No Confidence

President Joe Biden holds a press conference with Prime Minister of Australia Anthony Albanese in the Rose Garden at the White House on October 25, 2023. (Photo by Drew Angerer/Getty Images)

On Wednesday afternoon, while most of America’s media was consumed by war in the Middle East and the election of a new House speaker, we nerds of the Dispatch staff were chattering internally about … a super PAC memo.

According to the memo, new data from the Rust Belt battlegrounds of Michigan, Pennsylvania, and Wisconsin placed Joe Biden and Donald Trump in a dead heat at 50 percent each. Among voters who dislike both candidates, Trump led by 3 points. In 2020, Biden won that cohort by 6.

Read that again. Among voters who hold negative opinions of Biden and of a guy who’s been charged with 91 felonies and whose last major act as a public servant was trying to stage a coup, Biden is behind.

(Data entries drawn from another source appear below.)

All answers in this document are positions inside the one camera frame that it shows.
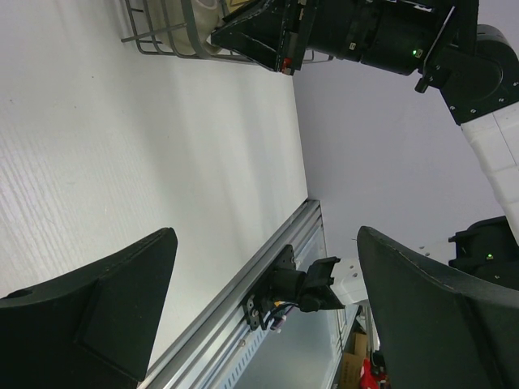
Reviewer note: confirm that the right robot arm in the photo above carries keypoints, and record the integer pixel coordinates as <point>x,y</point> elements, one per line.
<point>408,110</point>

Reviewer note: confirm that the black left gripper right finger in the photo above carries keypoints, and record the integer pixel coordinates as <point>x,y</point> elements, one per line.
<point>438,327</point>

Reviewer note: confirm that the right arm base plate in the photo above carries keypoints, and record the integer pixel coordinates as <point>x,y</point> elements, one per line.
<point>280,282</point>

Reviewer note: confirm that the grey wire dish rack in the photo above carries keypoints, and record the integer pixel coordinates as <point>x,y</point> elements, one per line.
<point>148,43</point>

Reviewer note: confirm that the cardboard box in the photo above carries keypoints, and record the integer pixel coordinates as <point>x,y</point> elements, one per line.
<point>357,344</point>
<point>350,375</point>

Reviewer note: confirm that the grey-brown stoneware cup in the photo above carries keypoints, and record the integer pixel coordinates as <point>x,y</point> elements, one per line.
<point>167,17</point>

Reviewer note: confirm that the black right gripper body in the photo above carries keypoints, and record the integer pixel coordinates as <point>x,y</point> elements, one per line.
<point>394,36</point>

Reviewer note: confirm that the aluminium mounting rail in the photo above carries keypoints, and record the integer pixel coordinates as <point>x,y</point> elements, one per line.
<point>196,359</point>

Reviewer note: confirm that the perforated cable duct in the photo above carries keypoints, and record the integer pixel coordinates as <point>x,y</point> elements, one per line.
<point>240,359</point>

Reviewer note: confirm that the yellow ceramic mug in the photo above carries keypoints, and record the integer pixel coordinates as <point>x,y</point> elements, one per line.
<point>235,4</point>

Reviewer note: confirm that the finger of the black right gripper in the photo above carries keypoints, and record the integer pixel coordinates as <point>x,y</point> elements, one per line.
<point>255,34</point>

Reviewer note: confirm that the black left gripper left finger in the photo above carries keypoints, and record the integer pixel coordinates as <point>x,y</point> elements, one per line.
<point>93,327</point>

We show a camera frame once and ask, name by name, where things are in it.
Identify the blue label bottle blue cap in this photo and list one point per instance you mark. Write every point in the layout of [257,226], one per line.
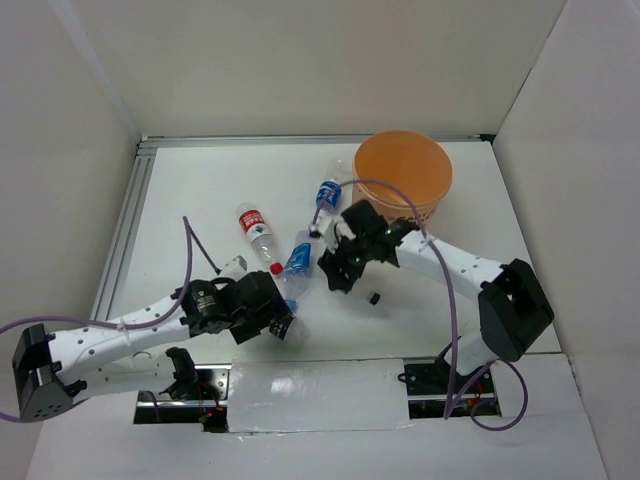
[298,269]

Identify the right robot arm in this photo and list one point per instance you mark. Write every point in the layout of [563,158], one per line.
[513,308]

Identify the red label clear bottle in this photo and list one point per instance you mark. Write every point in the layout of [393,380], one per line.
[259,236]

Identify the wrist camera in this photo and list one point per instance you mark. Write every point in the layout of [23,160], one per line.
[234,269]
[331,231]

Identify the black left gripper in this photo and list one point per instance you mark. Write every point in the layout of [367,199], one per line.
[270,312]

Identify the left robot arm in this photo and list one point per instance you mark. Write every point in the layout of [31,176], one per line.
[141,351]

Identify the blue label bottle white neck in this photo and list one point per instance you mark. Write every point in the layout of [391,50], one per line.
[330,190]

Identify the white taped cover sheet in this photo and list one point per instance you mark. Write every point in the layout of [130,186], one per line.
[324,396]

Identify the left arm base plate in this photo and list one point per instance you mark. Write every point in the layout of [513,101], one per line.
[205,406]

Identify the aluminium table edge rail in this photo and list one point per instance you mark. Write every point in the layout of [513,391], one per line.
[180,210]

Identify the orange plastic bin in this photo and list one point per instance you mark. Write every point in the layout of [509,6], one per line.
[403,174]

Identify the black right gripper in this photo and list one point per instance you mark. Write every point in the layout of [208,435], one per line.
[332,263]

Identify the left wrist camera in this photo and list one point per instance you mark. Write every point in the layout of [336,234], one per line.
[234,269]

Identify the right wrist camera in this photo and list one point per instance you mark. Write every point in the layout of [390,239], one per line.
[331,231]

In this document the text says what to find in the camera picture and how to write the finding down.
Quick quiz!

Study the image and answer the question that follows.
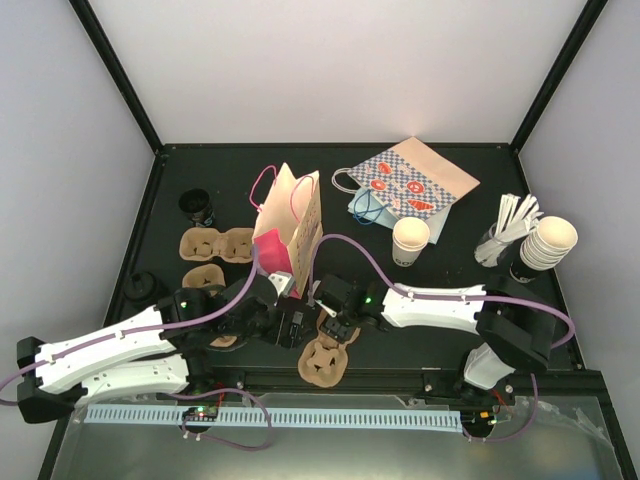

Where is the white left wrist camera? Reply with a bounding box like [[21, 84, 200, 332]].
[[268, 271, 295, 298]]

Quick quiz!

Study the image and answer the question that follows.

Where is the tall white paper cup stack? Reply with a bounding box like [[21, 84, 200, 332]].
[[520, 216, 578, 271]]

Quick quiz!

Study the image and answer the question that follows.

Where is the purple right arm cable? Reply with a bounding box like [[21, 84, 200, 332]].
[[305, 235, 577, 351]]

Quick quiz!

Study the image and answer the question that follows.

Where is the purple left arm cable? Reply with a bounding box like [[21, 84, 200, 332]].
[[0, 245, 271, 401]]

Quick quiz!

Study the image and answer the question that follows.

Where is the cream pink Cakes paper bag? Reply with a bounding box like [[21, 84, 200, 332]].
[[249, 164, 323, 298]]

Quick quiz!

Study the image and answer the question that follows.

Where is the white slotted cable rail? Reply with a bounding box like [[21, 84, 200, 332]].
[[84, 404, 462, 433]]

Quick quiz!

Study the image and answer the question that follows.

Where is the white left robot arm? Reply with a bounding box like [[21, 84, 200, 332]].
[[17, 272, 294, 424]]

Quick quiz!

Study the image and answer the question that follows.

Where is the light blue paper bag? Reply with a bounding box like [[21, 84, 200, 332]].
[[347, 188, 397, 229]]

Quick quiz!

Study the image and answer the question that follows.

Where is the blue checkered bakery paper bag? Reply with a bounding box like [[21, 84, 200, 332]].
[[332, 137, 480, 221]]

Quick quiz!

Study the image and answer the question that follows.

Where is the black open coffee cup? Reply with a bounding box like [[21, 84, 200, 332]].
[[178, 188, 215, 228]]

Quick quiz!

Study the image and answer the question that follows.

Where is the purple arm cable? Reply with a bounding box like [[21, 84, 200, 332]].
[[0, 245, 271, 401], [305, 235, 577, 351]]

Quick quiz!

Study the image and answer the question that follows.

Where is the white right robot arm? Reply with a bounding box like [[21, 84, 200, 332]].
[[311, 275, 556, 403]]

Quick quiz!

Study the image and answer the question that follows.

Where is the black coffee cup with lid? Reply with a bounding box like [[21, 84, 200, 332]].
[[123, 272, 158, 302]]

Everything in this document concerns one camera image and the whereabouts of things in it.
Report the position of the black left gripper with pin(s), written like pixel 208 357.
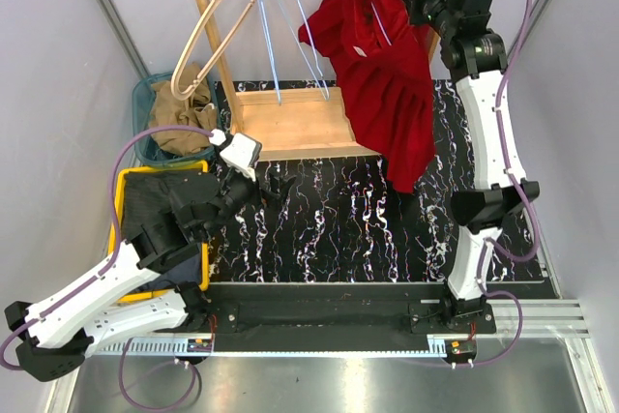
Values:
pixel 280 187

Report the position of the red skirt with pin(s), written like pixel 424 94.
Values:
pixel 387 89

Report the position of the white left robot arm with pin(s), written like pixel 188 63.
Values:
pixel 57 334

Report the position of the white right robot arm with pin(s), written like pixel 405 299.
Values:
pixel 477 61

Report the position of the wooden clothes rack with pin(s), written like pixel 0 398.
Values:
pixel 291 124

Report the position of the black marble pattern mat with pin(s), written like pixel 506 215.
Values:
pixel 344 222

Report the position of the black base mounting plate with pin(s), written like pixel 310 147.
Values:
pixel 415 307

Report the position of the tan garment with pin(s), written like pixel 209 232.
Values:
pixel 197 111

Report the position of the yellow plastic bin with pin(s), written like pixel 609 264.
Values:
pixel 118 197

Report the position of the teal plastic basket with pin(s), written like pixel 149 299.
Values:
pixel 147 149

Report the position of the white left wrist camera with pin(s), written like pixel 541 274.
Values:
pixel 238 151

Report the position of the left blue wire hanger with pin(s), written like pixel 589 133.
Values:
pixel 269 47

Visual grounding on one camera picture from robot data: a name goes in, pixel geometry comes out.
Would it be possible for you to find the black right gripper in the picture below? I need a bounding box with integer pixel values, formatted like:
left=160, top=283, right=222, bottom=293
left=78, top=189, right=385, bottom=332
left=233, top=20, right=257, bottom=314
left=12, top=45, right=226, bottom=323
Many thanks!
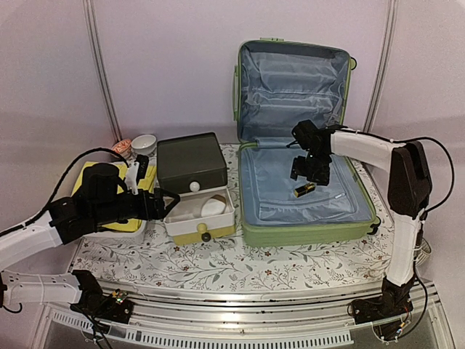
left=291, top=150, right=331, bottom=185

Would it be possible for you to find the beige oval compact case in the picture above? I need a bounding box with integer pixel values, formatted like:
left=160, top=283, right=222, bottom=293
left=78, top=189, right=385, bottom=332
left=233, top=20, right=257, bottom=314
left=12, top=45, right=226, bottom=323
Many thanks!
left=201, top=195, right=227, bottom=217

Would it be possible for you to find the red patterned small bowl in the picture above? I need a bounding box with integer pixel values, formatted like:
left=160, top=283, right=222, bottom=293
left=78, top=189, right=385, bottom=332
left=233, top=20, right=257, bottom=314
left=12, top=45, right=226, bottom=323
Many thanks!
left=111, top=139, right=132, bottom=160

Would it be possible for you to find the floral white tablecloth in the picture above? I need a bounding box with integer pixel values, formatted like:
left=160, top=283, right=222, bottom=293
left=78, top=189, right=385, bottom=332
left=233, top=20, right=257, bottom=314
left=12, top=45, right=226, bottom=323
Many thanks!
left=71, top=163, right=394, bottom=294

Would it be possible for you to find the white plastic mesh basket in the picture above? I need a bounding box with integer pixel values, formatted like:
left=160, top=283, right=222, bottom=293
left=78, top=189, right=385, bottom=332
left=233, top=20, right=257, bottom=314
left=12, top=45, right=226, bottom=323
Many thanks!
left=72, top=158, right=156, bottom=244

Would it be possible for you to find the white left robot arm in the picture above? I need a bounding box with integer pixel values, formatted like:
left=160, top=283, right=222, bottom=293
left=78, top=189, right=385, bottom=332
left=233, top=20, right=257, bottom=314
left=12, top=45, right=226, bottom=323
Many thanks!
left=1, top=156, right=180, bottom=324

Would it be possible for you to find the aluminium front rail frame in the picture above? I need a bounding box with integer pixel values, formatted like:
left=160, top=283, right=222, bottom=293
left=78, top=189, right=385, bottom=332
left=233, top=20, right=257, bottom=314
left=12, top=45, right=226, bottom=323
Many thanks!
left=29, top=276, right=451, bottom=349

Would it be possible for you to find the green hard-shell suitcase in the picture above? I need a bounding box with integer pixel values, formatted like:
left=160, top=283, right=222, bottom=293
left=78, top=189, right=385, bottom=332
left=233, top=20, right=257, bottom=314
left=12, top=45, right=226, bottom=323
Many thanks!
left=233, top=39, right=381, bottom=247

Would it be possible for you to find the plain yellow garment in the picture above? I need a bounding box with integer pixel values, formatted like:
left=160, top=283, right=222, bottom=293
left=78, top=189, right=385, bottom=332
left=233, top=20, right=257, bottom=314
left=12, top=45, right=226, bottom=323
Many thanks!
left=72, top=161, right=156, bottom=238

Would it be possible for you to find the black gold lipstick tube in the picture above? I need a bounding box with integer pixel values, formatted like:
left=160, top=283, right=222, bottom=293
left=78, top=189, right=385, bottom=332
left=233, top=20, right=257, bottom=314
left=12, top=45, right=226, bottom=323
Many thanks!
left=294, top=182, right=316, bottom=198

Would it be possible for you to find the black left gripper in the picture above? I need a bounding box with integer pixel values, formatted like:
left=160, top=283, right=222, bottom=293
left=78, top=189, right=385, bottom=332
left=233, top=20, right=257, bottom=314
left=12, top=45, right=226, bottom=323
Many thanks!
left=92, top=187, right=180, bottom=226

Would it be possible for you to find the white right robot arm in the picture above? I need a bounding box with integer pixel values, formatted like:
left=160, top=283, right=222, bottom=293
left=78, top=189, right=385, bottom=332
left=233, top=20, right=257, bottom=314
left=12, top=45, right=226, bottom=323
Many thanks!
left=291, top=120, right=432, bottom=324

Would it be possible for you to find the small white bowl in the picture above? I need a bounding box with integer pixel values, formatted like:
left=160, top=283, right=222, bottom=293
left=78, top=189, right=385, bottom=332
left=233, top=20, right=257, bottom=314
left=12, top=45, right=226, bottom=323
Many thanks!
left=131, top=134, right=157, bottom=157

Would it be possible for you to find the drawer cabinet with dark top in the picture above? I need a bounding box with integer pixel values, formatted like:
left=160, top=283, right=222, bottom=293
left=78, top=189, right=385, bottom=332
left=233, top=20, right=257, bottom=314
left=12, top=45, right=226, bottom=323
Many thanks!
left=156, top=132, right=235, bottom=246

Michigan, Pennsylvania, and Wisconsin accounted for 46 electoral votes in 2020, supplying the margin of victory. The unmistakable takeaway from the memo was that if Democrats proceed to renominate the president, they’re at dire risk of losing the White House to the political equivalent of the Joker.

What made this interesting to participants in the Dispatch Slack channel was that the memo didn’t come from one of Trump’s super PACs. It came from one of Biden’s.

Why on earth would a pro-Biden shop release such discouraging numbers, one staffer wondered? Normally when a candidate’s PAC leaks polling data, it’s aimed at nudging his campaign to focus on wooing a particular slice of the electorate. This memo felt more like an argument to pull the plug altogether.